• Dataset excerpts:
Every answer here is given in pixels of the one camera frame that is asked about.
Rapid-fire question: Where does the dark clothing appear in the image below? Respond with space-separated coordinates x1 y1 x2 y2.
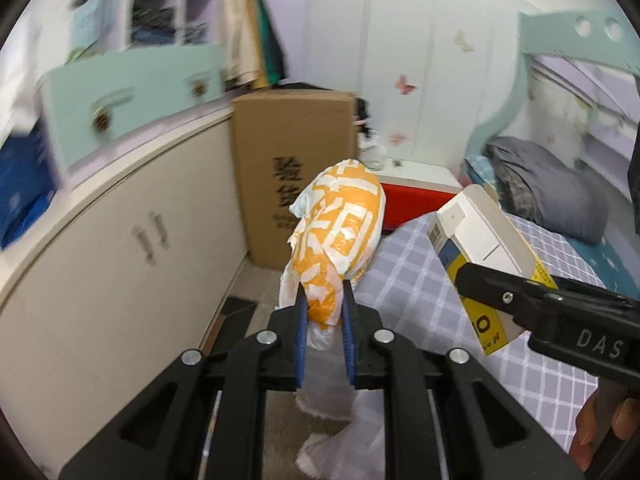
352 100 373 138

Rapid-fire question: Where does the red storage box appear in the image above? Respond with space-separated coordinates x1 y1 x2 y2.
377 160 463 233

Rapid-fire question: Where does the teal bedsheet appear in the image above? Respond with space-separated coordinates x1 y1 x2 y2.
565 235 640 296

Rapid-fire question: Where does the teal drawer cabinet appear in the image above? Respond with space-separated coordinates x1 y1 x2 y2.
40 42 228 171

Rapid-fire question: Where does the blue plastic package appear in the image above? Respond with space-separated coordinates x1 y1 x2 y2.
0 127 58 251

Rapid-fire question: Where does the green hanging coat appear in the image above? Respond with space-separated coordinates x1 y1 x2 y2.
255 0 283 86

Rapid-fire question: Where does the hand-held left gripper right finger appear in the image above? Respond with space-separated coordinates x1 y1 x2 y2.
341 280 586 480

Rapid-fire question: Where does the teal sign board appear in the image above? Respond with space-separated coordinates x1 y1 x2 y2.
70 0 108 53

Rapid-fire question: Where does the white cube shelf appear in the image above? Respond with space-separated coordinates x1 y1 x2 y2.
102 0 251 53

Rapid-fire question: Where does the tall cardboard box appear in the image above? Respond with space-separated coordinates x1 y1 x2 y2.
231 89 360 270

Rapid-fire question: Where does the orange white plastic bag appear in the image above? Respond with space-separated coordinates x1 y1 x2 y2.
277 159 387 351

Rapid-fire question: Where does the grey duvet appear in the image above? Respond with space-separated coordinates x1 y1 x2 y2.
485 136 610 246

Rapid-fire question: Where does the blue plaid pillow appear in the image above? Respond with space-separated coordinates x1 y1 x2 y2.
462 155 493 186

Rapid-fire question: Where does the white yellow cardboard box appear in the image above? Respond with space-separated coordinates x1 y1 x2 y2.
426 184 560 357

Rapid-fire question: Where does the long white low cabinet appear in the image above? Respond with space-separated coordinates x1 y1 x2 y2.
0 105 251 480

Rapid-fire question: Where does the teal bunk bed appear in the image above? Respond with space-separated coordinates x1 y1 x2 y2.
465 10 640 301

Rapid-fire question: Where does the person's right hand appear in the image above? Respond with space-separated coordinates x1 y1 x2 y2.
570 389 640 472

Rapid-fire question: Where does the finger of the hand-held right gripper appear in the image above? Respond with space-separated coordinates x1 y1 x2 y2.
456 261 553 335

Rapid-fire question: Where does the white wardrobe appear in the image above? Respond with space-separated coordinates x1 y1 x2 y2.
305 0 531 176

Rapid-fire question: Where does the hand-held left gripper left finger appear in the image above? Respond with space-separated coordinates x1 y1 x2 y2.
59 280 308 480

• YOUR INSTRUCTIONS:
When repeating the entries, leave out every picture and keep the rest exact.

• RESULT BELOW:
Every answer here is given in pixels of the one camera frame that is asked about.
Rapid-fire question: Where does the dark clothing appear in the image below? Respond with space-separated coordinates x1 y1 x2 y2.
352 100 373 138

Rapid-fire question: Where does the red storage box appear in the image above? Respond with space-separated coordinates x1 y1 x2 y2.
377 160 463 233

Rapid-fire question: Where does the teal bedsheet appear in the image above? Respond with space-separated coordinates x1 y1 x2 y2.
565 235 640 296

Rapid-fire question: Where does the teal drawer cabinet appear in the image above? Respond with space-separated coordinates x1 y1 x2 y2.
40 42 228 171

Rapid-fire question: Where does the blue plastic package appear in the image above? Respond with space-separated coordinates x1 y1 x2 y2.
0 127 58 251

Rapid-fire question: Where does the green hanging coat appear in the image above? Respond with space-separated coordinates x1 y1 x2 y2.
255 0 283 86

Rapid-fire question: Where does the hand-held left gripper right finger appear in the image above? Respond with space-separated coordinates x1 y1 x2 y2.
341 280 586 480

Rapid-fire question: Where does the teal sign board appear in the image above? Respond with space-separated coordinates x1 y1 x2 y2.
70 0 108 53

Rapid-fire question: Where does the white cube shelf appear in the image above? Respond with space-separated coordinates x1 y1 x2 y2.
102 0 251 53

Rapid-fire question: Where does the tall cardboard box appear in the image above? Respond with space-separated coordinates x1 y1 x2 y2.
231 89 360 270

Rapid-fire question: Where does the orange white plastic bag appear in the image above? Respond with space-separated coordinates x1 y1 x2 y2.
277 159 387 351

Rapid-fire question: Where does the grey duvet appear in the image above? Respond with space-separated coordinates x1 y1 x2 y2.
485 136 610 246

Rapid-fire question: Where does the blue plaid pillow appear in the image above? Respond with space-separated coordinates x1 y1 x2 y2.
462 155 493 186

Rapid-fire question: Where does the white yellow cardboard box appear in the image above? Respond with space-separated coordinates x1 y1 x2 y2.
426 184 560 357

Rapid-fire question: Where does the long white low cabinet appear in the image above? Respond with space-separated coordinates x1 y1 x2 y2.
0 105 251 480

Rapid-fire question: Where does the teal bunk bed appear in the image above? Respond with space-separated coordinates x1 y1 x2 y2.
465 10 640 301

Rapid-fire question: Where does the person's right hand appear in the image above? Respond with space-separated coordinates x1 y1 x2 y2.
570 389 640 472

Rapid-fire question: Where does the finger of the hand-held right gripper appear in the image above? Respond with space-separated coordinates x1 y1 x2 y2.
456 261 553 335

Rapid-fire question: Where does the white wardrobe appear in the image above? Respond with space-separated coordinates x1 y1 x2 y2.
305 0 531 176

Rapid-fire question: Where does the hand-held left gripper left finger appear in the image above? Respond with space-separated coordinates x1 y1 x2 y2.
59 280 308 480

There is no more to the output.